Output the full listing exactly as written, with no pictures in it.

*** Collected data Section Begins ***

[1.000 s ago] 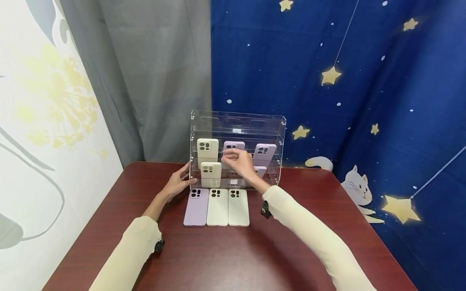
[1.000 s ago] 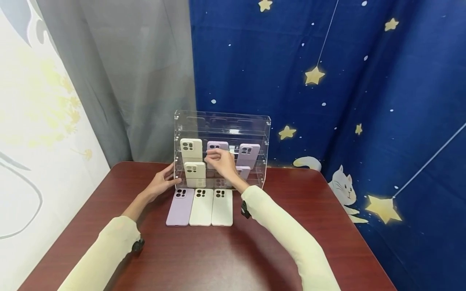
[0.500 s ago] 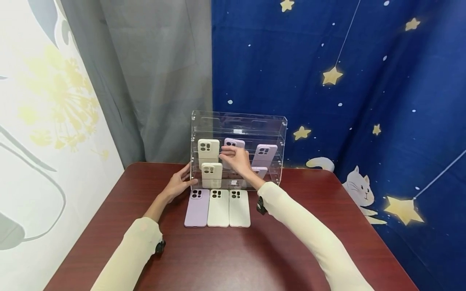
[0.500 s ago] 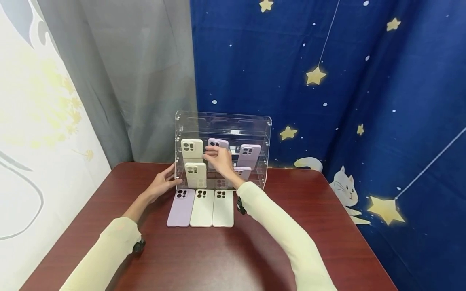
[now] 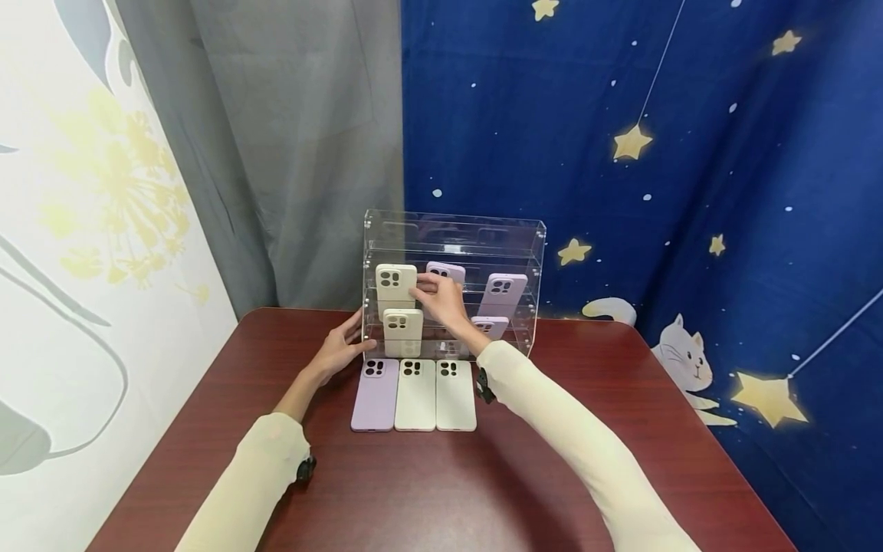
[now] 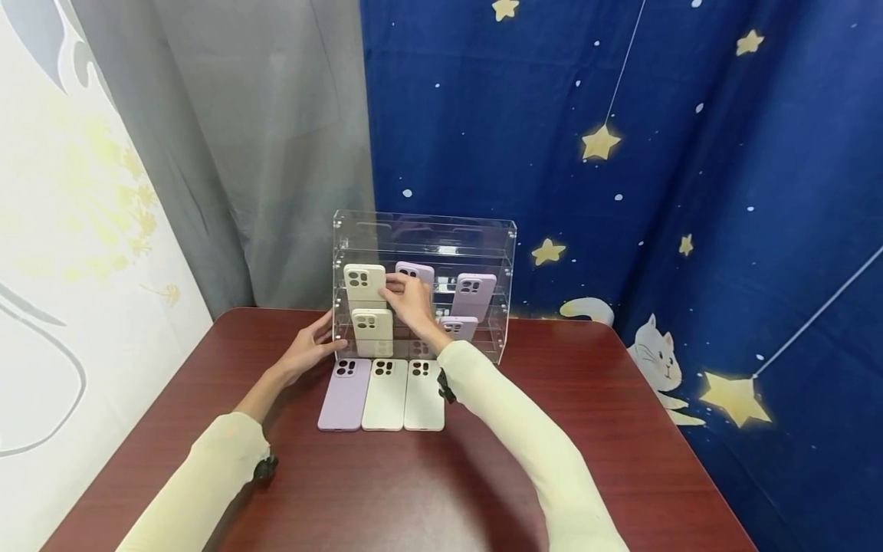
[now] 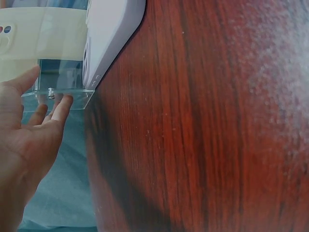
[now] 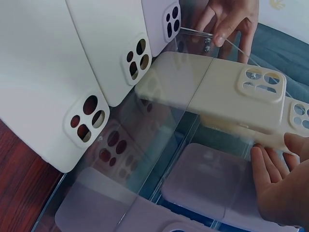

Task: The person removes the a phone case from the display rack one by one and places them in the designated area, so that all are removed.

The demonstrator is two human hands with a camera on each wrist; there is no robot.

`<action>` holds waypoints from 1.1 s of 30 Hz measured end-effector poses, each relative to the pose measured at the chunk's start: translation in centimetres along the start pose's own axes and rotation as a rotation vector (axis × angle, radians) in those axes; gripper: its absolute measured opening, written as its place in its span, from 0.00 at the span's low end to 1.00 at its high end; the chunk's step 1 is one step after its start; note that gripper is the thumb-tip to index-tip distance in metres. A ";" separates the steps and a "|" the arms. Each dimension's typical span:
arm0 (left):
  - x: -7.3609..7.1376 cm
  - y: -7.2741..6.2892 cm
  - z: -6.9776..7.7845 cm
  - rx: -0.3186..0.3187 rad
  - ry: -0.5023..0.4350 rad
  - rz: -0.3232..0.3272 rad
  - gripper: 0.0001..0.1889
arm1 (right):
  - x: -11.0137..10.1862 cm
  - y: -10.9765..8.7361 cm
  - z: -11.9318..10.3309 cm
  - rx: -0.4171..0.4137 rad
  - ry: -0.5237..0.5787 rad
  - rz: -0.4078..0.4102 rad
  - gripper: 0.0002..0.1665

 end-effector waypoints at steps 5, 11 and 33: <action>0.1 0.1 0.0 0.005 0.002 -0.005 0.47 | -0.1 0.0 -0.2 -0.005 -0.024 0.014 0.16; 0.1 -0.4 1.1 -0.017 -0.016 -0.023 0.48 | -0.7 -0.3 -0.5 -0.017 0.021 0.034 0.15; 0.0 -1.4 3.1 -0.026 -0.006 -0.037 0.47 | -4.5 -0.9 -2.8 -0.039 0.154 0.087 0.15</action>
Point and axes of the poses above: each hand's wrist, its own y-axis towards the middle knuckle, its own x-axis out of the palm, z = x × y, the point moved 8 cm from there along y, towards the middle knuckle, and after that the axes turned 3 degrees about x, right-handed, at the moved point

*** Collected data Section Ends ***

Solved exercise:
[1.000 s ago] 
[1.000 s ago] 
[0.500 s ago] 
[0.500 s ago] 
[now] 
[now] 
[now] 
[now] 

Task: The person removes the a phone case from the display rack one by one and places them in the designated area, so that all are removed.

The demonstrator is two human hands with a camera on each wrist; there is no robot.

`<action>` holds waypoints from 1.1 s of 30 Hz measured end-effector poses, each relative to the pose measured at the chunk's start: translation in centimetres along the start pose's own axes and rotation as a rotation vector (axis × angle, radians) in those axes; gripper: its absolute measured opening, written as its place in its span, from 0.00 at the span's low end to 1.00 at its high end; the chunk's step 1 is one step after its start; note that gripper is the thumb-tip to index-tip distance in metres. A ";" separates the steps and a "|" the arms. Each dimension's typical span:
arm0 (left):
  - x: -7.3609..7.1376 cm
  - y: -7.2741..6.2892 cm
  - z: -6.9776..7.7845 cm
  - rx: -0.3186..0.3187 rad
  - ry: -0.5023..0.4350 rad
  - rz: -0.3232..0.3272 rad
  - gripper: 0.0001..0.1889
arm1 (right):
  - x: -11.0137..10.1862 cm
  - y: -10.9765..8.7361 cm
  - z: -11.9318..10.3309 cm
  - rx: -0.4171..0.4137 rad
  - ry: -0.5237..0.5787 rad
  - rz: -0.4078..0.4102 rad
  - gripper: 0.0002..0.1665

 end-effector waypoints at steps 5, 11 and 33: <action>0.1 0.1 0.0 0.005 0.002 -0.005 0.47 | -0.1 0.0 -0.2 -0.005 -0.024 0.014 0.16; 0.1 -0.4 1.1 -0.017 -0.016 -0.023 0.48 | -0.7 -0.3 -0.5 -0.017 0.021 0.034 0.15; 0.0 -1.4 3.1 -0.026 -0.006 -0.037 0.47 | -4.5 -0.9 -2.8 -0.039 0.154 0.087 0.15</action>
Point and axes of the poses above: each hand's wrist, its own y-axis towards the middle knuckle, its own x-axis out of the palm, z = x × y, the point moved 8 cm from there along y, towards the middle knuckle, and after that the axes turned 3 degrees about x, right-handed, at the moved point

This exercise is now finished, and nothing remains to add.